→ **What you should do**
Give the listing again word for word. Leave every image out.

→ **Available data**

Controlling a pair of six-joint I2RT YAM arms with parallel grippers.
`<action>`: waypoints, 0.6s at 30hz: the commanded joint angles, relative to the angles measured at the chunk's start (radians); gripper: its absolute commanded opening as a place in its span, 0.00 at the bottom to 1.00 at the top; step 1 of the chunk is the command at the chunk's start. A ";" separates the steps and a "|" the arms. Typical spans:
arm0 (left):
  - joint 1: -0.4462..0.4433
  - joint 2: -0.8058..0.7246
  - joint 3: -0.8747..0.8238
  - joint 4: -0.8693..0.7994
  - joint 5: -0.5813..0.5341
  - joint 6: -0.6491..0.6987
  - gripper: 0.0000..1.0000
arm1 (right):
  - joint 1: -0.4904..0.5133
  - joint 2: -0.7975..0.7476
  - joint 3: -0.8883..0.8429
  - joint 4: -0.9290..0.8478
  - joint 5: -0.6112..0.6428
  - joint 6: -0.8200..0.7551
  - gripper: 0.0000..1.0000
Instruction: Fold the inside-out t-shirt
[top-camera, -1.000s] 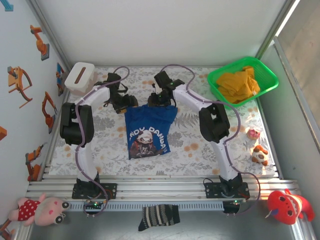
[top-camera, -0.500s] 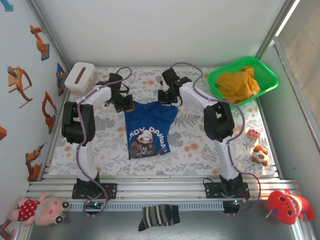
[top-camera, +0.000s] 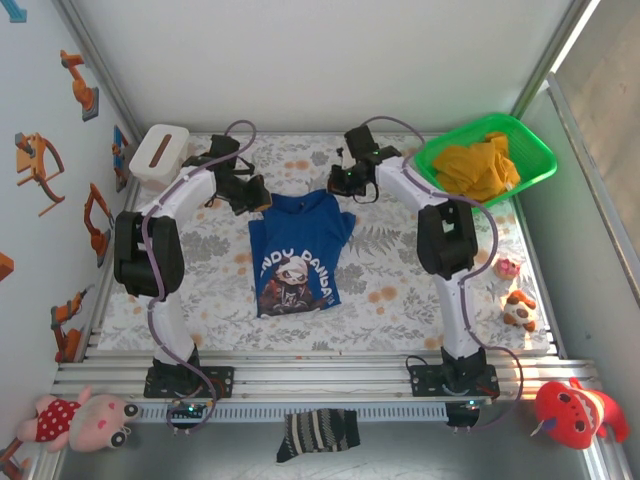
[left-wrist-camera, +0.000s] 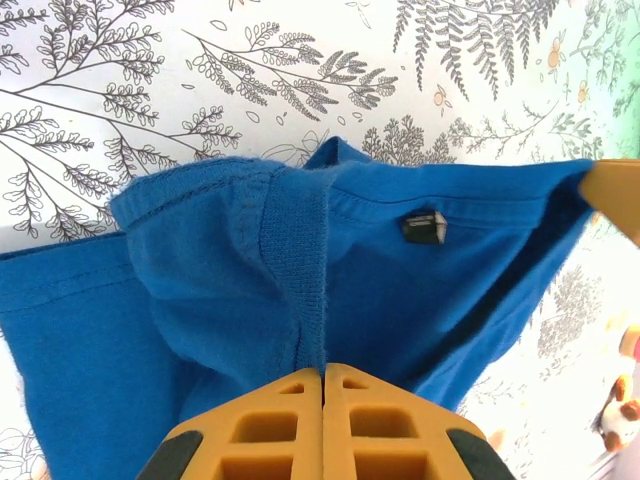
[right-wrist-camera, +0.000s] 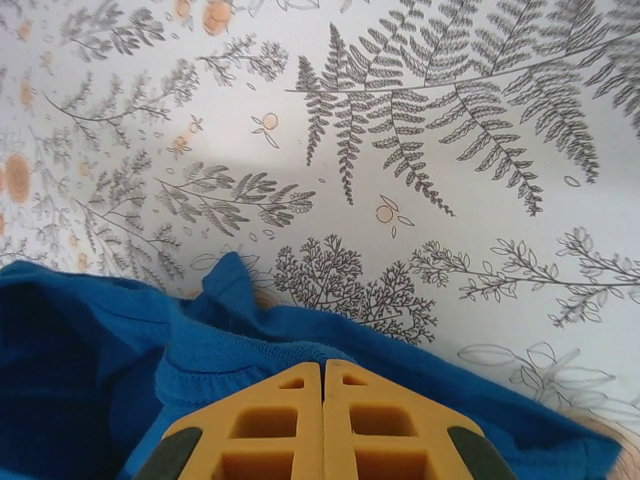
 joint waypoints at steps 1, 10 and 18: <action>0.011 -0.005 0.040 -0.008 -0.012 -0.038 0.22 | -0.005 0.044 0.039 0.003 -0.004 0.023 0.23; 0.077 0.019 -0.011 -0.007 -0.179 -0.040 0.65 | -0.004 -0.180 -0.178 0.046 0.082 0.003 0.42; 0.085 0.068 -0.052 0.050 -0.153 -0.039 0.58 | 0.077 -0.414 -0.522 0.192 0.012 0.097 0.12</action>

→ **Output for this task**
Controlling a pair of six-joint I2RT YAM arms with parallel grippers.
`<action>`: waypoints, 0.6s at 30hz: the commanded joint angles, relative to the angles measured at the chunk's start (radians); gripper: its absolute commanded opening as a place in its span, 0.00 at the bottom to 1.00 at the top; step 1 of the chunk is the command at the chunk's start. A ";" separates the steps and a "|" the arms. Typical spans:
arm0 (left):
  - joint 1: -0.4462..0.4433
  - joint 2: -0.8058..0.7246
  - joint 3: -0.8747..0.8238
  - joint 4: -0.8693..0.7994
  - joint 5: -0.5813..0.5341
  - joint 6: -0.6491..0.6987
  - gripper: 0.0000..1.0000
arm1 (right):
  - joint 1: -0.4904..0.5133
  - joint 2: -0.7975..0.7476
  - joint 3: -0.8883..0.8429
  - joint 4: -0.9290..0.8478
  - joint 5: -0.6112..0.6428
  - joint 6: -0.8200..0.7551
  - gripper: 0.0000..1.0000
Instruction: Fold the inside-out t-shirt
[top-camera, -1.000s] 
[top-camera, -0.500s] 
[top-camera, +0.000s] 
[left-wrist-camera, +0.000s] 
[right-wrist-camera, +0.000s] 
 joint waypoints at steps 1, 10 and 18: <action>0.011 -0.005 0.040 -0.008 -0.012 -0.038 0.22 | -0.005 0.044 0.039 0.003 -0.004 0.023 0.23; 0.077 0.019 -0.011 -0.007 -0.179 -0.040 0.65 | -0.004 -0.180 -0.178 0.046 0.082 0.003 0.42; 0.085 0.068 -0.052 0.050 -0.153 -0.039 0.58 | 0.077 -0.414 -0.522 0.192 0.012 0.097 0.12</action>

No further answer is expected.